After World War I, the Australian military started The Great Emu War. This unusual conflict saw armed forces attempt to cull emus with machine guns.

Six days after the attack on the Emus, 2,500 rounds of ammunition were fired and not one single emu killed. Technically, that means the Emus won.

2. Emperor Caligula and the war against Poseidon

Roman Emperor Caligula was not quite 25 when he became emperor in 37 A.D. While considered one of most tyrannical emperors ever, he also might have been the craziest.

He once held a large meeting with the sole intention of telling the attendants that if he wanted to, he could have them all killed. The meeting was then concluded.

He also waged war against the sea god, Poseidon. Caligula led 10 000 soldiers to the sea and ordered them to stab it with spears.

3. Recruiting enemy soldiers during war

During the Austro-Prussian War of 1868, the small state of Liechtenstein sent an army of 80 men into Italy as part of the war efforts.

Surprisingly all the men survived, and even returned with an Italian soldier who decided to join the small army back to Liechtenstein.

The Liechtenstein army holds the distinction of being one of the few armies to boast returning from battle with more soldiers than when they started.

4. We have a real joker here

In the late 1700’s, a letter appeared in a major London newspaper complaining England was being forced to take deported French prisoners.

The British were apparently furious and wanted this to be stopped with immediate effect. In the process, the French became equally upset over the uproar, which seemed to imply England was too good for French prisoners.

Both governments were furious and war was looming before it all unraveled as an elaborate hoax.

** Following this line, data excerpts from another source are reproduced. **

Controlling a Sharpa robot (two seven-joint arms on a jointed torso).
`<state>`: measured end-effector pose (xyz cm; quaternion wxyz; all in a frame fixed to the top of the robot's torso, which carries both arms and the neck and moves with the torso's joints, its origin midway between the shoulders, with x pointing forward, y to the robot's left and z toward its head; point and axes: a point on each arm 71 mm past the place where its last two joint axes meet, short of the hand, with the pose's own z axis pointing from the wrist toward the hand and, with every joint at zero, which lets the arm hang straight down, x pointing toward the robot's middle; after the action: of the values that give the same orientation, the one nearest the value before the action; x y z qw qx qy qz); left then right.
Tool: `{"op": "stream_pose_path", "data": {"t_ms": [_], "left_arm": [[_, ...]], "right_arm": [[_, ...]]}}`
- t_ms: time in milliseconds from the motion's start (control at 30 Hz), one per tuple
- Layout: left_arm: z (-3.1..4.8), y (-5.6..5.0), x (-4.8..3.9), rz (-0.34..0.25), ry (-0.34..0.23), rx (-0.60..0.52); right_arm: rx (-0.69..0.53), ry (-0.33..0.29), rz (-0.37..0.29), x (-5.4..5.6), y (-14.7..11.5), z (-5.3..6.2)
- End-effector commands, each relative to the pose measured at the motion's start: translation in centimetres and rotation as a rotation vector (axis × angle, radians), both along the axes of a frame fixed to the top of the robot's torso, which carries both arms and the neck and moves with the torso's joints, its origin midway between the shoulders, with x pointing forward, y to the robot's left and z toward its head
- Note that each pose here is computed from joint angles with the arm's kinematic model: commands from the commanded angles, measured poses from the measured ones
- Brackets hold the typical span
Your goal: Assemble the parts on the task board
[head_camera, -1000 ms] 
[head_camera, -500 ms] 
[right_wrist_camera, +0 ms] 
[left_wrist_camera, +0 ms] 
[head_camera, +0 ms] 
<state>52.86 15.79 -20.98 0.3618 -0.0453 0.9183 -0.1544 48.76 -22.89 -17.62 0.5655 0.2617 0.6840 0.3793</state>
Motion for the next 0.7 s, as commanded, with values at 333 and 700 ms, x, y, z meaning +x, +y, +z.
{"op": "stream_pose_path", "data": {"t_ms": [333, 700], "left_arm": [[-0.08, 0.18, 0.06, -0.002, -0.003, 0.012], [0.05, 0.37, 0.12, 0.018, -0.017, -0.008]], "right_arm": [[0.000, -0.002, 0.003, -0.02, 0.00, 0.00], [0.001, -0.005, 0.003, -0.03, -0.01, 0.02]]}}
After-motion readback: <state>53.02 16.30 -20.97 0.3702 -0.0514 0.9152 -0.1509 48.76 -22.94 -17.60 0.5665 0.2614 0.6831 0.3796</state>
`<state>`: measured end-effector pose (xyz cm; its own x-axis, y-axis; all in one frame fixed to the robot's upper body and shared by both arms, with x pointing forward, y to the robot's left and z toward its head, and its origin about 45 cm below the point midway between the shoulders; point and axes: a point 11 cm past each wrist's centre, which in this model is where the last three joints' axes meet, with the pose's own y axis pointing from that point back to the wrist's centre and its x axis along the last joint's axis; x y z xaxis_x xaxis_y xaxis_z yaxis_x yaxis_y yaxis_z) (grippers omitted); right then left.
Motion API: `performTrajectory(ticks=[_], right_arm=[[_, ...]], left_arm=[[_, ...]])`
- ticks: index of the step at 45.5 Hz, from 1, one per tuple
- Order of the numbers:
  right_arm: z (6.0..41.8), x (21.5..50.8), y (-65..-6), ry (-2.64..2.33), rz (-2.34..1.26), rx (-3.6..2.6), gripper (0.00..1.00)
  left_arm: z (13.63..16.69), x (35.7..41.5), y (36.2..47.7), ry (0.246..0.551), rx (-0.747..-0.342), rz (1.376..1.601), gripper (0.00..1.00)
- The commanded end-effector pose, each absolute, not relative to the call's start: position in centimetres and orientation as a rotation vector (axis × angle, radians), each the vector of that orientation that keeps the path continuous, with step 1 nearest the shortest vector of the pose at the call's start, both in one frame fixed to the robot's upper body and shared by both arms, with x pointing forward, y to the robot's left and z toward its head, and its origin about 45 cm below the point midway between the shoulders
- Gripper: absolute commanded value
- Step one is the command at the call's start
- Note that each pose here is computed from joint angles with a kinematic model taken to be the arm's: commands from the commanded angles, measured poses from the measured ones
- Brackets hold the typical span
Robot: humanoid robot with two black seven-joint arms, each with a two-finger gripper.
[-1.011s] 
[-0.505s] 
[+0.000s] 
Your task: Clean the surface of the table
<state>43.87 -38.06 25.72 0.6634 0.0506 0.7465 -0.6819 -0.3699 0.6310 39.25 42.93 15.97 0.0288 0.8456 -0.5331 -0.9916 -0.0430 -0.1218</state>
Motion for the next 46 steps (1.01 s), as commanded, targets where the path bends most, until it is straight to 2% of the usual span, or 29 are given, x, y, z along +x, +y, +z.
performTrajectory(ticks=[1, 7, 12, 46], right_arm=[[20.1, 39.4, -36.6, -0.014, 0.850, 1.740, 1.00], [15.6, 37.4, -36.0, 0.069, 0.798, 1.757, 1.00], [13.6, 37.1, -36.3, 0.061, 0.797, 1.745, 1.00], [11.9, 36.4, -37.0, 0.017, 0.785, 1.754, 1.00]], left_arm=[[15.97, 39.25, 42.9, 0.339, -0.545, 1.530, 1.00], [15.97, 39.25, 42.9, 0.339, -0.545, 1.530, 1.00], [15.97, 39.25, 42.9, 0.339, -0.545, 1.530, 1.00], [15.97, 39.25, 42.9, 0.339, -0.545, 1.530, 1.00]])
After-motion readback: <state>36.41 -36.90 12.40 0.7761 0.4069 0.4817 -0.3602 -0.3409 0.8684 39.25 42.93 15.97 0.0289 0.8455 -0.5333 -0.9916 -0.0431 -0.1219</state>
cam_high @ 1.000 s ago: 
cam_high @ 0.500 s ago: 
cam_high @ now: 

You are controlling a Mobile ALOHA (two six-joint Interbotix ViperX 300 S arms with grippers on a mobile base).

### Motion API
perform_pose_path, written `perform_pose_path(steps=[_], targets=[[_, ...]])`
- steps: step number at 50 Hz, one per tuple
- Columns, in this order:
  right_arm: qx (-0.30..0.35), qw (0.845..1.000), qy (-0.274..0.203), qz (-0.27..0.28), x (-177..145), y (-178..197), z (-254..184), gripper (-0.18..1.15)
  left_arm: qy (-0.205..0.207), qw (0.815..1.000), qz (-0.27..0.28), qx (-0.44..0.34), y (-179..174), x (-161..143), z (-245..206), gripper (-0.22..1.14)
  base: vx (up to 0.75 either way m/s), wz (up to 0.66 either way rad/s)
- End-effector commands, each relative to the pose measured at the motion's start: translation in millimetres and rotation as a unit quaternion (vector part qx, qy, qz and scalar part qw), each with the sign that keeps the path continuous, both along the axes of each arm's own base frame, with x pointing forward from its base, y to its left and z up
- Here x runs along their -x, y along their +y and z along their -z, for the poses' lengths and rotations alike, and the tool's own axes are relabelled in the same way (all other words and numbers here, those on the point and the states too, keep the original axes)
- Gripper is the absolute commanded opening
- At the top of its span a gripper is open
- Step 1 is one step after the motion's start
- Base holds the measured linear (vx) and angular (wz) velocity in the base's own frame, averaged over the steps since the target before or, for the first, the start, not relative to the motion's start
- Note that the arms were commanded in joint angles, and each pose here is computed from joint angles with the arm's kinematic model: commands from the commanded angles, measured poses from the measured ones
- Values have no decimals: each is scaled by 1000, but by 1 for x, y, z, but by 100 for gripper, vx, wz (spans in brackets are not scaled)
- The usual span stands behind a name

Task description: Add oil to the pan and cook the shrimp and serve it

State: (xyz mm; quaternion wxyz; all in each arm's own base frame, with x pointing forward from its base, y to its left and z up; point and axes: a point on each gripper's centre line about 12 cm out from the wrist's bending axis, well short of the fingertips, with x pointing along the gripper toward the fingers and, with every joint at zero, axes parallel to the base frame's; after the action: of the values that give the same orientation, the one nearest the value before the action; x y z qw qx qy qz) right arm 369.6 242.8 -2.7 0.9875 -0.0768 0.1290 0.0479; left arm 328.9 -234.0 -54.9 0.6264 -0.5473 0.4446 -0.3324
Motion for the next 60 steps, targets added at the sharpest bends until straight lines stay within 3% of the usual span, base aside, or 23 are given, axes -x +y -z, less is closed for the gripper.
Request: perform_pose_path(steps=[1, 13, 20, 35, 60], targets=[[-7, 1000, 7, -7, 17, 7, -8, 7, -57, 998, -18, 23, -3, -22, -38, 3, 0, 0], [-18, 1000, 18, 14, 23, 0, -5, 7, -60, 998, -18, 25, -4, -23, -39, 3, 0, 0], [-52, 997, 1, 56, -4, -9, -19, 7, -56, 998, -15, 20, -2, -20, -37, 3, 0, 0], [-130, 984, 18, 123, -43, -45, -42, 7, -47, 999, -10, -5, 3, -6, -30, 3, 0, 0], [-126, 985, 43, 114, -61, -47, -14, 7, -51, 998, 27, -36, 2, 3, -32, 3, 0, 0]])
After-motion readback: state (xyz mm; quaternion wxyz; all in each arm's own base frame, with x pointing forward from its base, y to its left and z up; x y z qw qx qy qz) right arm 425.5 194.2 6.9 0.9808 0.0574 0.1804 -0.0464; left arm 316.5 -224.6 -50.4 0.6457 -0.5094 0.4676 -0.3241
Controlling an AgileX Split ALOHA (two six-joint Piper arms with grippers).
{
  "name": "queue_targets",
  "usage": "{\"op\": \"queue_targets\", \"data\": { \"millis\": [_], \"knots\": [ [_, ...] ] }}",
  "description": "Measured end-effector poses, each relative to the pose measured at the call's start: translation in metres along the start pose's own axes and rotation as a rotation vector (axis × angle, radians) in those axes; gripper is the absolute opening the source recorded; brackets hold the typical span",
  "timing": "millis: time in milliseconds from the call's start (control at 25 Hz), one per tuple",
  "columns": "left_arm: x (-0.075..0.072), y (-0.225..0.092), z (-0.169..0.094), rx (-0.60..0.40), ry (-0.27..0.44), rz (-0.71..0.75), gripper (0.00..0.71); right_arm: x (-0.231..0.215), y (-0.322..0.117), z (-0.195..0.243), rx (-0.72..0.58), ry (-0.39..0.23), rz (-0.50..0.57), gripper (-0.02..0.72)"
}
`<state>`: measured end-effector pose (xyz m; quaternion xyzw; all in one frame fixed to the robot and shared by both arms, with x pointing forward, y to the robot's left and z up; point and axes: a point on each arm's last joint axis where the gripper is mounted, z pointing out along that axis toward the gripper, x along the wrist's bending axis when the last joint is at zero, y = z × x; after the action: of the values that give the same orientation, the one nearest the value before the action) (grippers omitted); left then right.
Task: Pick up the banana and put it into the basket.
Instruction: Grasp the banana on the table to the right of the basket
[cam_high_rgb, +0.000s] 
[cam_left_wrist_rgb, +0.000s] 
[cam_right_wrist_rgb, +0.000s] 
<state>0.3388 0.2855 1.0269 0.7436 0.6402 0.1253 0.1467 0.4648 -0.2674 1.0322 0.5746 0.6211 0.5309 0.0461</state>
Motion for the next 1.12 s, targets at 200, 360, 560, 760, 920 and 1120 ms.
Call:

It was learned years later that the letter was written by Benjamin Franklin, who was spending six months in England and decided to stir up some trouble to cull his boredom.

5. Must be a tough job

Pedro José Domingo de la Calzada Manuel María Lascuráin Paredes was a Mexican politician who served as the 34th President of Mexico.

It’s known the presidency is a tough job, but Paredes held the post for less than an hour on February 19, 1913.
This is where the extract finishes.